■ **Aim of the exercise**
Exactly as written, copy the lines of the data below from the first through the one containing "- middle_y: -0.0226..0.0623".

__________

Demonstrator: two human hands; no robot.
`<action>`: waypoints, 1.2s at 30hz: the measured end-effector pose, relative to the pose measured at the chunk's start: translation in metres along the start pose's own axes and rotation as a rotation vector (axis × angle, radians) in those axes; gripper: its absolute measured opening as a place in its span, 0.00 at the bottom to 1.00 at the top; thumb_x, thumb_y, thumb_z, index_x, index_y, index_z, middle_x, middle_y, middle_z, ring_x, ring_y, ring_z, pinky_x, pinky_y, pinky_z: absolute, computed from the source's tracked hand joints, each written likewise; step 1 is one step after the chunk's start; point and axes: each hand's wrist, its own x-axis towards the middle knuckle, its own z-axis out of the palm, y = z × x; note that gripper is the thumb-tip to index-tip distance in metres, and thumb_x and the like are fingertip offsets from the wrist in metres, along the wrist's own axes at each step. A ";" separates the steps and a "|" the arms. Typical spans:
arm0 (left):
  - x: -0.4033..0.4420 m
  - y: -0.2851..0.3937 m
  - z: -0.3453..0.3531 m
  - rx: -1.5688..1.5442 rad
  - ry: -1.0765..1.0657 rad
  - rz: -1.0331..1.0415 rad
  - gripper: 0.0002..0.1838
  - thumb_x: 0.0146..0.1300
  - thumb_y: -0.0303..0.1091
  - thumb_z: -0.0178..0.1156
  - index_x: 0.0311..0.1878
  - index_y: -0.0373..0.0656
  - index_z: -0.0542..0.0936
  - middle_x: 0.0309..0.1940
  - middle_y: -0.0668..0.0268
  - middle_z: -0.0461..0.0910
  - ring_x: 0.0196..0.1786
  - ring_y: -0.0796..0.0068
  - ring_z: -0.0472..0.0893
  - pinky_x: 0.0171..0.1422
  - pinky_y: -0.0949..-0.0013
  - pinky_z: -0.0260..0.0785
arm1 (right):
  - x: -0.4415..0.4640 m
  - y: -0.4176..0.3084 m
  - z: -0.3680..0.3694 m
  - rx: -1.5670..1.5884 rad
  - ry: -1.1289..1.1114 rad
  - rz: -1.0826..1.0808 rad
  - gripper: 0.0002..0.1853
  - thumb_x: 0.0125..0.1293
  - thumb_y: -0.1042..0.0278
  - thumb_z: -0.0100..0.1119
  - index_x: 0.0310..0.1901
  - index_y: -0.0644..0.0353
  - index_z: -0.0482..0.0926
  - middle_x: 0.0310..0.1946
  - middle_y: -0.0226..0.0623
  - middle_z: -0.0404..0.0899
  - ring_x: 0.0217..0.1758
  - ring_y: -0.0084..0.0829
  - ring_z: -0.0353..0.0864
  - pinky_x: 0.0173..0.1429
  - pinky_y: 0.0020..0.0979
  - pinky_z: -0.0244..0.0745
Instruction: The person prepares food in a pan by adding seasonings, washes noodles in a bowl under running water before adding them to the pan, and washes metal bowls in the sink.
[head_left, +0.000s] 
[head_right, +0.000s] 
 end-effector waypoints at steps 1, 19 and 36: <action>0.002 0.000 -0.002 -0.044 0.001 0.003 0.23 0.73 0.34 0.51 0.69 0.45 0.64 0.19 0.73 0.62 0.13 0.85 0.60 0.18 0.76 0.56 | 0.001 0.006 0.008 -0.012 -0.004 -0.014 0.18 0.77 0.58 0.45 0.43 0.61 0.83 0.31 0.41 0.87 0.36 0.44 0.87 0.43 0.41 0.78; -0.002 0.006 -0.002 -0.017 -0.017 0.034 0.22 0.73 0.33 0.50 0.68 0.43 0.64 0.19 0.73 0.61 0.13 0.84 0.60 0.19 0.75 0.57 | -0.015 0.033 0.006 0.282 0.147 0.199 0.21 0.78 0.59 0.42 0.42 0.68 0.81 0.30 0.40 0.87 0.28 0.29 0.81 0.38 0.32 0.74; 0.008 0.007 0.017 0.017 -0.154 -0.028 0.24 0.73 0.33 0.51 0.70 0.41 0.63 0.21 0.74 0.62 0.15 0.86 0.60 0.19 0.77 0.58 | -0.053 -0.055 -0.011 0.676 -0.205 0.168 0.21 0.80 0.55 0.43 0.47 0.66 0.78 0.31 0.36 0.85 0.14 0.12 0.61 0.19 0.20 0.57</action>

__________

■ **Problem solution**
Demonstrator: two human hands; no robot.
`<action>`: waypoints, 1.2s at 30hz: the measured end-effector pose, relative to the pose measured at the chunk's start: translation in metres along the start pose's own axes and rotation as a rotation vector (axis × angle, radians) in those axes; gripper: its absolute measured opening as a place in its span, 0.00 at the bottom to 1.00 at the top; thumb_x, thumb_y, thumb_z, index_x, index_y, index_z, middle_x, middle_y, middle_z, ring_x, ring_y, ring_z, pinky_x, pinky_y, pinky_z: absolute, computed from the source's tracked hand joints, each written likewise; step 1 is one step after the chunk's start; point and axes: each hand's wrist, its own x-axis towards the middle knuckle, its own z-axis out of the palm, y = z × x; note that gripper is the thumb-tip to index-tip distance in metres, and thumb_x and the like are fingertip offsets from the wrist in metres, along the wrist's own axes at each step. A ";" separates the steps and a "|" the arms. Typical spans:
arm0 (left):
  - x: -0.4033..0.4420 m
  - y: -0.2851..0.3937 m
  - z: -0.3453..0.3531 m
  - rx: -1.5688..1.5442 rad
  - ry: -1.0765..1.0657 rad
  - rz: -1.0331..1.0415 rad
  - gripper: 0.0002..0.1838
  - thumb_x: 0.0146..0.1300
  - thumb_y: -0.0303..0.1091
  - thumb_z: -0.0178..0.1156
  - index_x: 0.0311..0.1878
  - index_y: -0.0373..0.0656
  - index_z: -0.0542..0.0936
  - middle_x: 0.0309..0.1940
  - middle_y: -0.0668..0.0268
  - middle_z: -0.0461..0.0910
  - ring_x: 0.0196..0.1786
  - ring_y: -0.0796..0.0068
  - ring_z: -0.0472..0.0893
  - pinky_x: 0.0171..0.1422
  - pinky_y: -0.0949..-0.0013
  - pinky_z: -0.0260..0.0785
arm1 (right):
  - x: -0.4415..0.4640 m
  - y: -0.4176..0.3084 m
  - z: -0.3680..0.3694 m
  - rx: -1.5670..1.5884 rad
  - ry: -1.1289..1.1114 rad
  - rz: -1.0826..1.0808 rad
  - gripper: 0.0002..0.1853
  - thumb_x: 0.0125..0.1293
  - thumb_y: -0.1042..0.0278
  - thumb_z: -0.0100..0.1119
  - index_x: 0.0310..0.1901
  - index_y: -0.0644..0.0353
  - index_z: -0.0482..0.0926
  - middle_x: 0.0310..0.1946
  - middle_y: -0.0226..0.0623

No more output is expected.